This popped up yesterday on the Libertarian Alliance Forum, courtesy of Libertarian Alliance Director Chris Tame. Is it for real, or are we in paranoid fantasy territory? Either way, all White Rosers should know the story, about which, until this, I knew nothing.
FOR IMMEDIATE RELEASE
July 7, 2003
CASPIAN asks, “How can we trust these people with our personal data?”
CASPIAN (Consumers Against Supermarket Privacy Invasion and Numbering) says anyone can download revealing documents labeled “confidential” from the home page of the MIT Auto-ID Center web site in two mouse clicks.
The Auto-ID Center is the organization entrusted with developing a global Internet infrastructure for radio frequency identification (RFID). Their plans are to tag all the objects manufactured on the planet with RFID chips and track them via the Internet.
Privacy advocates are alarmed about the Center’s plans because RFID technology could enable businesses to collect an unprecedented amount of information about consumers’ possessions and physical movements. They point out that consumers might not even know they’re being surveilled since tiny RFID chips can be embedded in plastic, sewn into the seams of garments, or otherwise hidden.

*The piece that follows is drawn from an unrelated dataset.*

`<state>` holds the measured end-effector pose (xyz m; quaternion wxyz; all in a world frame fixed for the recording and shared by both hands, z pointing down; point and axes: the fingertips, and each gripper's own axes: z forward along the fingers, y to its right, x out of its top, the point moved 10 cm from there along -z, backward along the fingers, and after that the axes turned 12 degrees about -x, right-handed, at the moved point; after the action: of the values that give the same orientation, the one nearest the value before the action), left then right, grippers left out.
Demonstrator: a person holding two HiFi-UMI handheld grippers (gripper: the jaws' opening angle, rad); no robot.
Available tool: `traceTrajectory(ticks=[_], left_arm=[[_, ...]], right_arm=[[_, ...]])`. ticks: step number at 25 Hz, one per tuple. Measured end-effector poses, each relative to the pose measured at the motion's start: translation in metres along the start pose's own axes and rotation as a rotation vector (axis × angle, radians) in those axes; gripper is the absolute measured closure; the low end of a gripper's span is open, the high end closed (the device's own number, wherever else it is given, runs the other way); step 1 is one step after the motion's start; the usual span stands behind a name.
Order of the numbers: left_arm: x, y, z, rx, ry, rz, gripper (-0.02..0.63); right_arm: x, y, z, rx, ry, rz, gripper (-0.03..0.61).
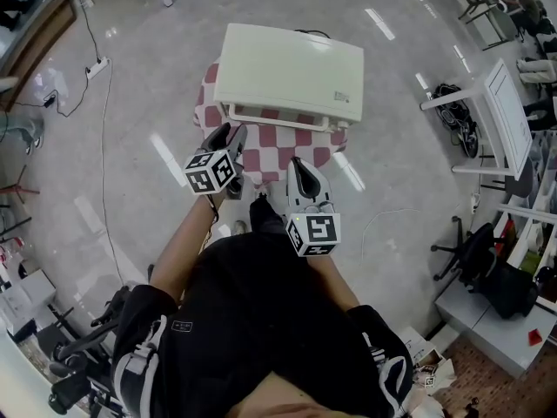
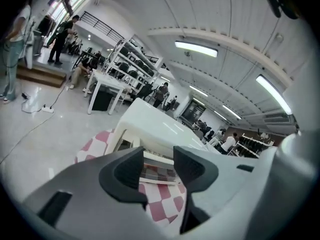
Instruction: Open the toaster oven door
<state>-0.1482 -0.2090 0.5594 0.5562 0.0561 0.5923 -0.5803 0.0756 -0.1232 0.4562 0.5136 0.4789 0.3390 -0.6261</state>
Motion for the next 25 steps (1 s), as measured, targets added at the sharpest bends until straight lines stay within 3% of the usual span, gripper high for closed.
traceTrajectory(ticks=[7, 25], left_arm=[[0.004, -0.032, 0.03, 0.037, 0.022, -0.267, 0.403], [-0.004, -0.054, 0.043, 0.018, 0.051, -0.445, 0.407]], right_arm=[[0.001, 0.016, 0.008, -0.021, -0.006, 0.014, 0.552], [0.004, 0.027, 0.009, -0.025, 0.0, 0.006, 0.552]])
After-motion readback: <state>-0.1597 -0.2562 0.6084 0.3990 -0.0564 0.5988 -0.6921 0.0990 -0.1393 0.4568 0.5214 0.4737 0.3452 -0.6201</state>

“How can we trust these people with securing sensitive consumer information if they can’t even secure their own web site?” asks CASPIAN Founder and Director Katherine Albrecht. “It’s ironic that the same people who assure us that our private data will be safe because ‘Internet security is very good, and it offers a strong layer of protection’ [see here] would provide such a compelling demonstration to the contrary,” she added.
Among the “confidential” documents available on the web site are slide shows discussing the need to “pacify” citizens who might question the wisdom of the Center’s stated goal to tag and track every item on the planet, along with findings that 78% of surveyed consumers feel RFID is negative for privacy and 61% fear its health consequences [w.autoidcenter.org/media/pk-fh.pdf].
PR firm Fleischman-Hillard’s confidential “Managing External Communications” suggests a variety of strategies to help the Auto-ID Center “drive adoption” and “neutralize opposition,” including the possibility of renaming the tracking devices “green tags.” It also lists by name several key lawmakers, privacy advocates, and others whom it hopes to “bring into the Center’s ‘inner circle'”.
Despite the overwhelming evidence of negative consumer attitudes toward RFID technology revealed in its internal documents, the Auto-ID Center hopes that consumers will be “apathetic” and “resign themselves to the inevitability of it” instead of acting on their concerns.
Consumer citizens who are not feeling apathetic will be pleased to learn that the site provides names and contact information for the corporate executives who oversee the Center’s efforts. Since the phone list isn’t labeled “confidential,” we’re assuming that Auto-ID Center Board members are open to calls and mail that might help them better understand public opinion on this important subject.
Anyone interested in speaking with Dick Cantwell, the Gillette VP who heads the Center’s Board of Overseers, for example, can find his direct office number listed on the Auto-ID Center’s web site.
To experience the Auto-ID Center’s security holes firsthand, simply visit the web site and type “confidential” in the site search box. The Center encourages such site exploration: “Our website has Research Papers and other information that anyone can download for free. There is also a Sponsors Only area of the site, which includes information and materials not available to the public at large. We encourage you to visit our site frequently to stay up to date with the Center’s many activities.”
Following are other examples of sensitive documents available at the site:
February 27, 2003 Board minutes.
ONS server schematics.
EMS documentation
Documentation of RFID field tests.
Consumers Against Supermarket Privacy Invasion and Numbering (CASPIAN) is a grass-roots consumer group fighting retail surveillance schemes since 1999. With members in all 50 U.S. states and 15 nations across the globe, CASPIAN seeks to educate consumers about marketing strategies that invade their privacy and to encourage privacy-conscious shopping habits across the retail spectrum.